Homework 4

Exercise 1

From Good 2005 (Exercise 4.8, #20, page 78, Stanford library link):

Suppose the observations \((X_1,\dots,X_K)\) are distributed in accordance with the multivariate normal probability density \[ \frac{\sqrt{|D|}}{(2\pi)^{K/2}} \exp \left( -\frac{1}{2} \sum \sum d_{ij} (x_i-\mu_i)(x_j-\mu_j) \right) \] where the matrix \(D = (d_{ij})\) is positive definite; \(|D|\) denotes its determinant; \(\operatorname{E}(X_j) = \mu_j\); \(\operatorname{E}((X_i−\mu_i)(X_j−\mu_j)) = \sigma_{ij}\); and \((\sigma_{ij})= D^{−1}\). If \(\sigma_{ij} = \sigma^2\) when \(i = j\) and \(\sigma_{ij} = \sigma_{12}\) when \(i \ne j\), are the observations independent? Exchangeable?

Exercise 2

From our textbook (Ex. 4.9.19) (Stanford library link):

Recall that, in general, the three measures of association estimate different parameters. Consider bivariate data \((X_i,Y_i)\) generated as follows:

\[Y_i = X_i + e_i, \hspace{0.5cm} i=1,2,\dots,n\]

where \(X_i\) has a standard Laplace (double exponential) distribution, \(e_i\) has a standard \(N(0,1)\) distribution, and \(X_i\) and \(e_i\) are independent.

Write an R script which generates this bivariate data. The supplied R function rlaplace(n) generates \(n\) iid Laplace variates. For \(n = 30\), compute such a bivariate sample. Then obtain the scatterplot and the association analyses based on the Pearson’s, Spearman’s, and Kendall’s procedures.
Next write an R script which simulates the generation of these bivariate samples and collects the three estimates of association. Run this script for 10,000 simulations and obtain the sample averages of these estimates, their corresponding standard errors, and approximate 95% confidence intervals. Comment on the results.

Exercise 3

From our textbook (Ex. 4.9.20) (Stanford library link):

The electronic memory game Simon was first introduced in the late 1970s. In the game there are four colored buttons which light up and produce a musical note. The device plays a sequence of light/note combinations and the goal is to play the sequence back by pressing the buttons. The game starts with one light/note and progressively adds one each time the player correctly recalls the sequence.

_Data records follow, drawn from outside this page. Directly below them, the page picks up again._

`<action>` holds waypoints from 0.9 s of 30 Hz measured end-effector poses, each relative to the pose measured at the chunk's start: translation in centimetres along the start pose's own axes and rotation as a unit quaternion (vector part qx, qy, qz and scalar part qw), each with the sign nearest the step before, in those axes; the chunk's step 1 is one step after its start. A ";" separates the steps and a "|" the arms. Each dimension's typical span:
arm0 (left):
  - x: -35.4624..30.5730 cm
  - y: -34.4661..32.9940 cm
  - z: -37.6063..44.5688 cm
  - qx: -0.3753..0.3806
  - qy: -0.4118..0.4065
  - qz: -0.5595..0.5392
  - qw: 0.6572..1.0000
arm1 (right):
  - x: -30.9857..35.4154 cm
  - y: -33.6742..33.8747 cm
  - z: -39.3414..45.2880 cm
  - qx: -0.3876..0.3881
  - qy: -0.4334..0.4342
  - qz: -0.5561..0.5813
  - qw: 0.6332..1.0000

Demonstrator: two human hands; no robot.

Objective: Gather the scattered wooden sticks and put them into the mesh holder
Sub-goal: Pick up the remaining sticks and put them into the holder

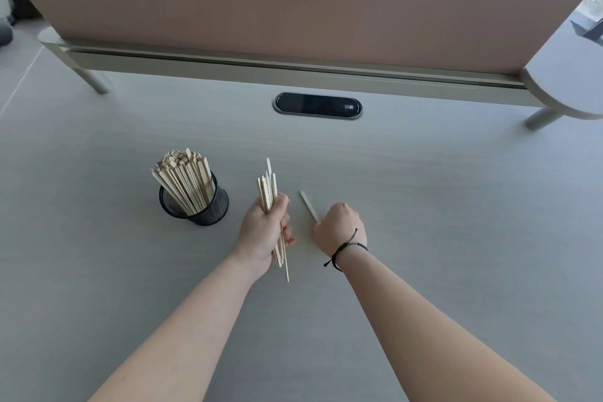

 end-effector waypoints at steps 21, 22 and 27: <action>-5.6 2.4 -1.2 -0.121 -0.105 -0.017 0.987 | -0.1 -4.0 -3.4 0.110 -0.096 0.589 0.794; -6.7 2.3 -1.6 -0.119 -0.132 -0.013 0.984 | -0.4 -5.7 -3.9 0.136 -0.154 0.633 0.746; -10.4 0.6 -4.2 -0.097 -0.242 0.068 0.963 | 4.5 -7.6 -5.8 0.260 -0.189 0.775 0.544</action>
Point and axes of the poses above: each hand's wrist, its own z-axis towards the middle knuckle, its own y-axis out of the back of the hand, x = y × z, the point moved 10 cm from there along z, towards the middle knuckle, and after that the axes turned 10 degrees about z, right-handed, at the moved point
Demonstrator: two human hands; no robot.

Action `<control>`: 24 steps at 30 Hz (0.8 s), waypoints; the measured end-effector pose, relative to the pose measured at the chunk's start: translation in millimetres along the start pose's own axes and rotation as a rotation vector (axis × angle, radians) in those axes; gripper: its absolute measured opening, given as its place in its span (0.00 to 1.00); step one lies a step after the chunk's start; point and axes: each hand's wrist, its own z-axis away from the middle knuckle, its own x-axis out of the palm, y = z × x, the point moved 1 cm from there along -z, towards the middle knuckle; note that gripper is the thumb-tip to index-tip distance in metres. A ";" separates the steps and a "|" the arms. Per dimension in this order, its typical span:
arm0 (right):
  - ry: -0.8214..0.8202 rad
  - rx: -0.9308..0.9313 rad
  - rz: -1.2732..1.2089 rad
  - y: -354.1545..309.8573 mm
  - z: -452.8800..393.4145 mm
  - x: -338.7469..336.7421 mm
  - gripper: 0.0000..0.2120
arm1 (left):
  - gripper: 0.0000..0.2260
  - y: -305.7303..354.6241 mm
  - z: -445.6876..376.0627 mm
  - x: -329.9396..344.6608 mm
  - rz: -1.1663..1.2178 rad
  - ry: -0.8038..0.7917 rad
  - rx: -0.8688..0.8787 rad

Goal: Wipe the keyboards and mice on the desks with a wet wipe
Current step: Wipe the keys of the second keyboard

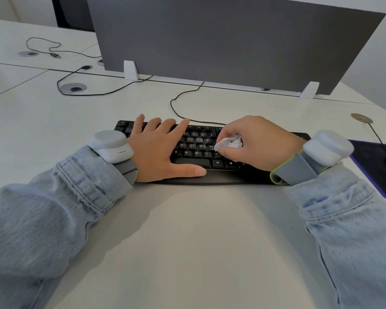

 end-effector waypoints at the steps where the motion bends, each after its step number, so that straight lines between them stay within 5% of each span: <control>1: 0.015 -0.001 0.001 -0.6 -0.7 0.4 0.07 | 0.57 -0.1 -0.2 0.3 -0.001 0.002 0.001; 6: 0.138 0.032 0.044 -5.8 -10.0 7.4 0.07 | 0.57 -0.4 -1.0 1.8 -0.011 0.001 0.001; 14: 0.106 0.028 0.025 -4.9 -6.7 5.6 0.07 | 0.59 -0.1 0.2 0.7 -0.015 -0.004 0.008; 21: 0.353 0.081 -0.030 -2.6 -6.8 1.3 0.04 | 0.60 -1.3 0.0 1.0 -0.022 0.002 0.019; 24: 0.230 0.039 -0.042 -2.9 -4.3 0.0 0.03 | 0.61 -2.4 0.1 0.8 -0.002 -0.006 0.022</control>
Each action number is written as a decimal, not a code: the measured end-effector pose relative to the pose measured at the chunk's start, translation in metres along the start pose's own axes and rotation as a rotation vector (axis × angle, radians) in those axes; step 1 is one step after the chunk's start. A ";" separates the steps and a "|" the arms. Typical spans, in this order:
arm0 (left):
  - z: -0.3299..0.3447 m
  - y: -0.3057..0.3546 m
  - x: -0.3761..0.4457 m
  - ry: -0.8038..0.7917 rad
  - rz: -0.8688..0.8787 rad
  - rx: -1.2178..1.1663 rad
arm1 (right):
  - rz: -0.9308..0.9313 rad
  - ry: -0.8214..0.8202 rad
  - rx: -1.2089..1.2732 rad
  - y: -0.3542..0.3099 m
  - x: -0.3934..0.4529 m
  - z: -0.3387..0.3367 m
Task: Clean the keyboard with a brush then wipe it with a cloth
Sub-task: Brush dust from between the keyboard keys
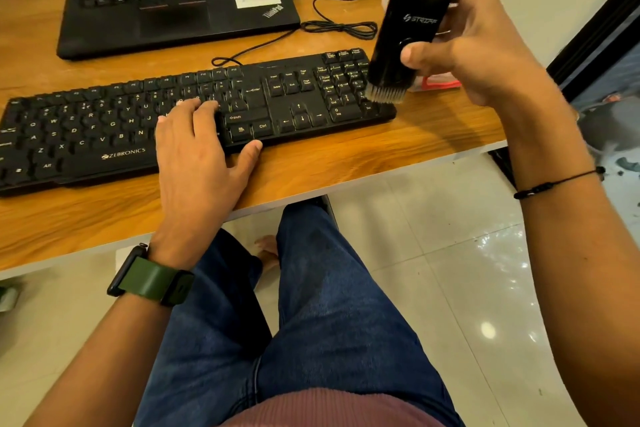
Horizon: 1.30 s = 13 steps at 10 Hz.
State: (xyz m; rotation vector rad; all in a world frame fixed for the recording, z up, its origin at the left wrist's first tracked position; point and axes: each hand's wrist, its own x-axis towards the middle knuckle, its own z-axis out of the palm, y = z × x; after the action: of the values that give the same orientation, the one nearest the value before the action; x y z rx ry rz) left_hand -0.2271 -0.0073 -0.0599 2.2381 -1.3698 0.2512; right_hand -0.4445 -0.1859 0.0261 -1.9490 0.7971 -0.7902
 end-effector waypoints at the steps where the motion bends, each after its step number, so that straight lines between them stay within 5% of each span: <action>1: -0.001 0.000 0.000 -0.007 -0.009 0.002 | 0.029 -0.066 -0.061 0.004 0.014 0.016; 3: -0.001 0.001 0.001 -0.011 -0.019 -0.005 | -0.045 0.071 -0.132 0.003 0.027 0.031; 5: -0.001 0.001 0.000 -0.001 -0.011 -0.008 | 0.046 -0.129 -0.099 0.001 0.017 0.016; 7: -0.001 0.001 0.000 -0.004 -0.011 -0.003 | 0.042 -0.183 -0.075 -0.008 0.019 0.027; 10: 0.000 0.000 0.000 -0.010 -0.023 0.002 | -0.054 -0.041 -0.181 -0.006 0.024 0.044; 13: -0.001 0.000 0.000 -0.013 -0.024 0.002 | -0.002 -0.217 -0.127 -0.015 0.023 0.031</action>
State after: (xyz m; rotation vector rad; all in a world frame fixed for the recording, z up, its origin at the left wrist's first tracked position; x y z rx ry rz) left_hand -0.2270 -0.0068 -0.0588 2.2604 -1.3487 0.2294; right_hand -0.4035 -0.1823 0.0306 -2.1062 0.7282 -0.5284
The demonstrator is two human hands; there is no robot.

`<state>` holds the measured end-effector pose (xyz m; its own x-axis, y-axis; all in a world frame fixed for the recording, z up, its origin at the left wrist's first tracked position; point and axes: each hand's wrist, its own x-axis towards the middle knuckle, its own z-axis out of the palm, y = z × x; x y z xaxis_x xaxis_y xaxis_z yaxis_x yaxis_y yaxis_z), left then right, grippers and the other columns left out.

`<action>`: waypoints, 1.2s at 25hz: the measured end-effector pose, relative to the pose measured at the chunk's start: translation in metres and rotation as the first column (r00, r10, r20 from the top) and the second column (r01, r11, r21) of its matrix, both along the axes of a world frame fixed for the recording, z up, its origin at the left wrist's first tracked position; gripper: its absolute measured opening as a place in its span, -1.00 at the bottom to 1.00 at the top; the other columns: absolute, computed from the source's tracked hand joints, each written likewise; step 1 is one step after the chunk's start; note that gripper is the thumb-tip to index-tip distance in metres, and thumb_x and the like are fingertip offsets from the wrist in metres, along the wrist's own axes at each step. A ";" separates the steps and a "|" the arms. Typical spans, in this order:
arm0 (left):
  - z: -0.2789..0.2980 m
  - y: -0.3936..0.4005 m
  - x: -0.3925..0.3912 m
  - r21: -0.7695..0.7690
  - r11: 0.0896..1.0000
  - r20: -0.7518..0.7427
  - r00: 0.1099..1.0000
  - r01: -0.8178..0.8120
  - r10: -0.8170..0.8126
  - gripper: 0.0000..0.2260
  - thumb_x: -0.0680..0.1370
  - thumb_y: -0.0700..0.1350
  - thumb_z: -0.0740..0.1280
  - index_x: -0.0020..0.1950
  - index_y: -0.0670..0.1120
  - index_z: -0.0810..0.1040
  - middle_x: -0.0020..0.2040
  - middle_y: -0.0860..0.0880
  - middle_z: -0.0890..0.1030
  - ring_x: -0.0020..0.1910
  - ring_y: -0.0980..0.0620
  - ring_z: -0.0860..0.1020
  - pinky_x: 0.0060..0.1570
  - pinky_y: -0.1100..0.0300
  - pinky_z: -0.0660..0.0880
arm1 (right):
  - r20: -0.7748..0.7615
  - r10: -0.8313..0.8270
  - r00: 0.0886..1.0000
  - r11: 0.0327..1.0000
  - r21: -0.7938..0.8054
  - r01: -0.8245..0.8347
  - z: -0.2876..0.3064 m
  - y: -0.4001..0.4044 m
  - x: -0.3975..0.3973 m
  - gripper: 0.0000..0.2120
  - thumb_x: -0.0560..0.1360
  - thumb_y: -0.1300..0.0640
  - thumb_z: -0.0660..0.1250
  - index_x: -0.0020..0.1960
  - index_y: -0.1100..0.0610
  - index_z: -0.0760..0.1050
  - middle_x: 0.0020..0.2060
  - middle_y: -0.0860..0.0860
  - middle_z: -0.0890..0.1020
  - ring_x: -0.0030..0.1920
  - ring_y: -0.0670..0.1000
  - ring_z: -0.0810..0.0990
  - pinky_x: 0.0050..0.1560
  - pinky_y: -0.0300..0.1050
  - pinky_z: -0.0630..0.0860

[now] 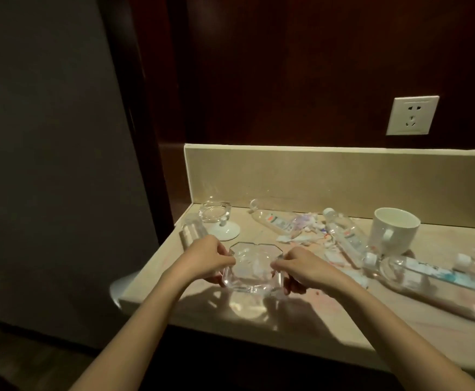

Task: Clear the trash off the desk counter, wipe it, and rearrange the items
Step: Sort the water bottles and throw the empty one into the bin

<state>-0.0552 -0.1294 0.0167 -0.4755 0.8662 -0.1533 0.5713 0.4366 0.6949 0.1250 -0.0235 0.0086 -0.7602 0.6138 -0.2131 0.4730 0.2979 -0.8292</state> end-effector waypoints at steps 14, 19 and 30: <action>-0.015 0.134 -0.039 -0.245 0.970 -0.091 0.996 -0.011 -0.012 -0.75 0.50 -0.11 0.44 -0.02 -0.32 0.63 -0.18 -0.16 0.65 -0.32 -0.03 0.61 -0.22 0.18 0.62 | 0.285 -0.065 0.956 0.963 0.270 -0.015 -0.021 0.121 -0.052 -0.69 0.56 0.13 0.22 -0.35 0.14 0.37 -0.47 0.00 0.40 -0.51 -0.08 0.36 -0.46 -0.28 0.31; -0.029 0.147 -0.046 -0.296 0.955 -0.179 0.982 0.011 -0.067 -0.70 0.45 -0.03 0.49 0.00 -0.25 0.62 -0.10 -0.13 0.67 -0.20 -0.03 0.61 -0.01 0.10 0.56 | 0.375 -0.061 0.925 0.954 0.295 -0.056 -0.029 0.131 -0.059 -0.71 0.49 0.11 0.31 -0.36 0.11 0.36 -0.45 -0.03 0.39 -0.48 -0.09 0.33 -0.46 -0.29 0.28; -0.025 0.155 -0.054 -0.288 0.958 -0.399 0.909 0.000 -0.120 -0.67 0.49 0.08 0.41 0.04 -0.18 0.55 -0.01 -0.11 0.65 -0.04 -0.06 0.62 0.01 0.08 0.56 | 0.174 -0.280 0.944 0.720 0.688 0.087 0.001 0.169 -0.077 -0.44 0.48 -0.16 0.31 0.29 0.22 0.39 0.23 0.12 0.46 0.23 0.12 0.42 0.26 0.01 0.41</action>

Suppose the game were played by a set of statistics students in two classes (time slots). Each student played the game twice and recorded his or her longest sequence. The results are in the dataset simon in package npsm.

Regression toward the mean is the phenomenon that if an observation is extreme on the first trial it will be closer to the average on the second trial. In other words, students that scored higher than average on the first trial would tend to score lower on the second trial and students who scored low on the first trial would tend to score higher on the second.

Obtain a scatterplot of the data.
Overlay an R fit of the data (use package Rfit). Use Wilcoxon scores. Also overlay the line \(y = x\).
Obtain an R estimate of the slope of the regression line as well as an associated confidence interval.
Do these data suggest a regression toward the mean effect?

Exercise 4

Show that the leave-one-out cross-validation \[\widehat{R}(h) = \frac{1}{n} \sum_{i=1}^n (Y_i - \widehat{r}_{(-i)}(x_i))^2 \hspace{1cm}\text{is equal to}\hspace{1cm} \widehat{R}(h) = \frac{1}{n} \sum_{i=1}^n \left( \frac{Y_i - \widehat{r}_n(x_i)}{1-L_{ii}} \right)^2.\] Let \(L_{ij} = \frac{K(x_i,x_j)}{\sum_{k=1}^n K(x_i,x_k)}.\) Let \(\widehat{r}_n(x)\) be the kernel regression estimator and \(\widehat{r}_{(-1)}(x)\) be the kernel regression estimator obtained by leaving out \((x_i,Y_i).\) Follow the following steps:

Show that \[\widehat{r}_{(-i)}(x_i) = \sum_{j=1}^n L_{ij} Z_j \hspace{1cm}\text{with}\hspace{1cm} Z_j = \begin{cases} Y_j & j \ne i \\ \widehat{r}_{(-i)}(x_i) & j = i \end{cases}.\]
Show that \(\widehat{r}_n(x_i) - \widehat{r}_{(-i)}(x_i) = L_{ii} (Y_i - \widehat{r}_{(-i)}(x_i))\). Hence, \(Y_i - \widehat{r}_{(-i)}(x_i) = \frac{Y_i - \widehat{r}_{n}(x_i)}{1-L_{ii}}.\) And finally conclude that the leave-one-out cross-validation equality holds.

Deadline

Please email your solutions in the form of a Rmd file to Nan Bi and Lexi Guan.

This homework is due on Tuesday, May 10th at 1:30 pm.

You are encouraged to work through this homework with your peers. But write your own code and explain the results in your own words.